Task objective :: Restate every line of the data word for word, except for the images.
▬▬▬
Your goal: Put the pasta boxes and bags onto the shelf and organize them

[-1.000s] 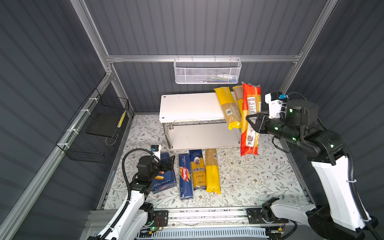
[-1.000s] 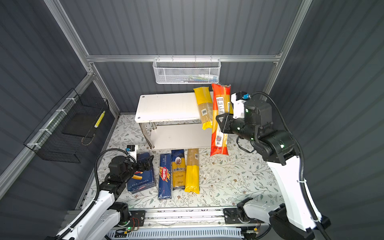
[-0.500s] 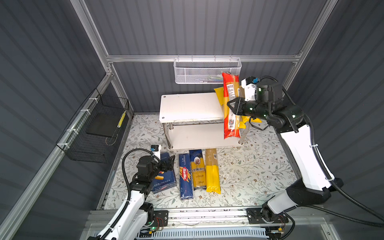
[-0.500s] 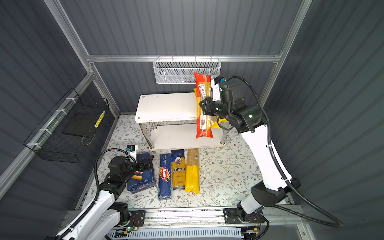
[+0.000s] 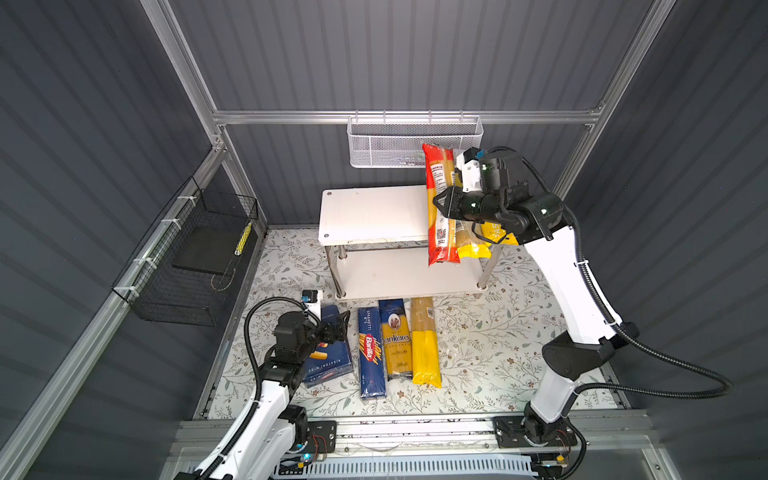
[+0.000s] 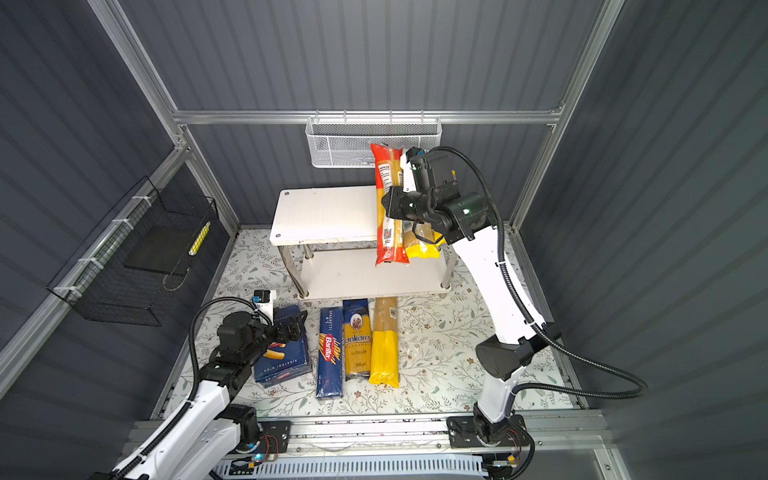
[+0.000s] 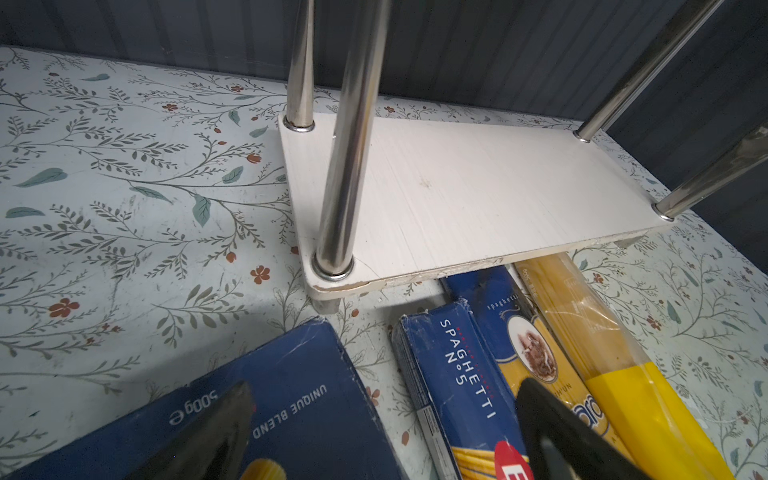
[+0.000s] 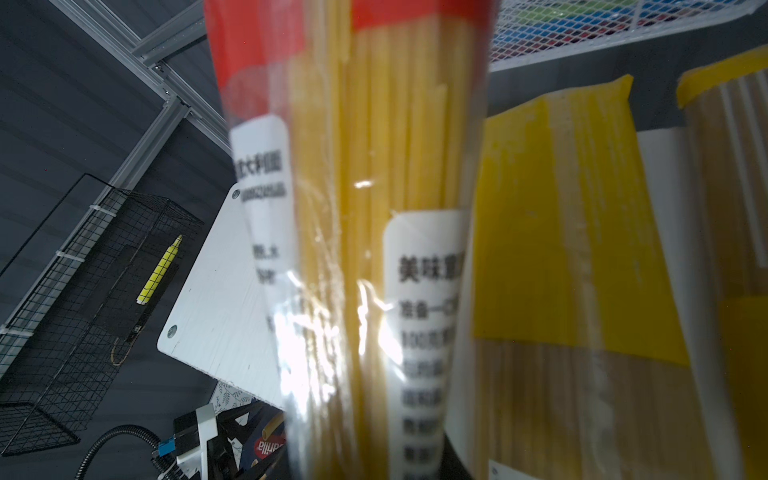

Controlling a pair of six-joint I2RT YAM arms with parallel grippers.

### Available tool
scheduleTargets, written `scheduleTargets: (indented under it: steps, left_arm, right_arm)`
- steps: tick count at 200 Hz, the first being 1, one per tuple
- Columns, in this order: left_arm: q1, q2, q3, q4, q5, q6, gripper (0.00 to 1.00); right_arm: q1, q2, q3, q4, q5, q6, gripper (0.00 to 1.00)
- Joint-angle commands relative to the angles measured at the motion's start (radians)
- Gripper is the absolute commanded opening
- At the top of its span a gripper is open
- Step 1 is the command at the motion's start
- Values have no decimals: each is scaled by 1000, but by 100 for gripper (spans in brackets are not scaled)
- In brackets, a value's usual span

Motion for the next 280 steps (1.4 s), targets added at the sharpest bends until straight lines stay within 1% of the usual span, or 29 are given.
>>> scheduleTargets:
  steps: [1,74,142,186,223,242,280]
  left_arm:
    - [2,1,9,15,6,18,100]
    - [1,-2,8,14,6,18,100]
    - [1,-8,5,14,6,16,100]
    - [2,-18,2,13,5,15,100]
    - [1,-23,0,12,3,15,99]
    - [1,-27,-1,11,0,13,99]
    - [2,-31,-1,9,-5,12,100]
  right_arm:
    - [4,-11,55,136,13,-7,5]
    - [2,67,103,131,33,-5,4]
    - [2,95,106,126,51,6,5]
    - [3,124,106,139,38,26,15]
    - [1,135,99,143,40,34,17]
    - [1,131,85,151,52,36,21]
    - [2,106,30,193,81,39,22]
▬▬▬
Response ::
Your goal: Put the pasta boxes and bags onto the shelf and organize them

[-1.000s] 
[-1.000s] 
[-0.500s] 
[-0.500s] 
[+0.000s] 
[+0.000s] 
[+0.000s] 
[+0.000s] 

Controlling a pair of six-joint I2RT YAM arms with parallel grippers.

### Available tool
scheduleTargets, written `scheduleTargets: (indented under it: steps, left_arm, right_arm)`
- steps: tick count at 200 Hz, the first being 1, one per tuple
- Columns, in this order: left_arm: q1, q2, q3, q4, q5, q6, gripper (0.00 to 1.00); right_arm: q1, q2, q3, q4, q5, q6, gripper (0.00 to 1.00)
- Joint-angle commands relative to the angles measured at the motion's start (radians)
- Gripper is the absolute commanded opening
- At the top of its span a gripper is open
- Step 1 is the command at the motion's start
- Values have no decimals: each is scaled by 1000, but by 100 for gripper (spans in brackets are not scaled)
- In brackets, a value's usual span

Motion for the next 280 steps (1.4 s), targets added at the sharpest bends until straight lines stay within 1% of the usual span, or 29 are given.
>>> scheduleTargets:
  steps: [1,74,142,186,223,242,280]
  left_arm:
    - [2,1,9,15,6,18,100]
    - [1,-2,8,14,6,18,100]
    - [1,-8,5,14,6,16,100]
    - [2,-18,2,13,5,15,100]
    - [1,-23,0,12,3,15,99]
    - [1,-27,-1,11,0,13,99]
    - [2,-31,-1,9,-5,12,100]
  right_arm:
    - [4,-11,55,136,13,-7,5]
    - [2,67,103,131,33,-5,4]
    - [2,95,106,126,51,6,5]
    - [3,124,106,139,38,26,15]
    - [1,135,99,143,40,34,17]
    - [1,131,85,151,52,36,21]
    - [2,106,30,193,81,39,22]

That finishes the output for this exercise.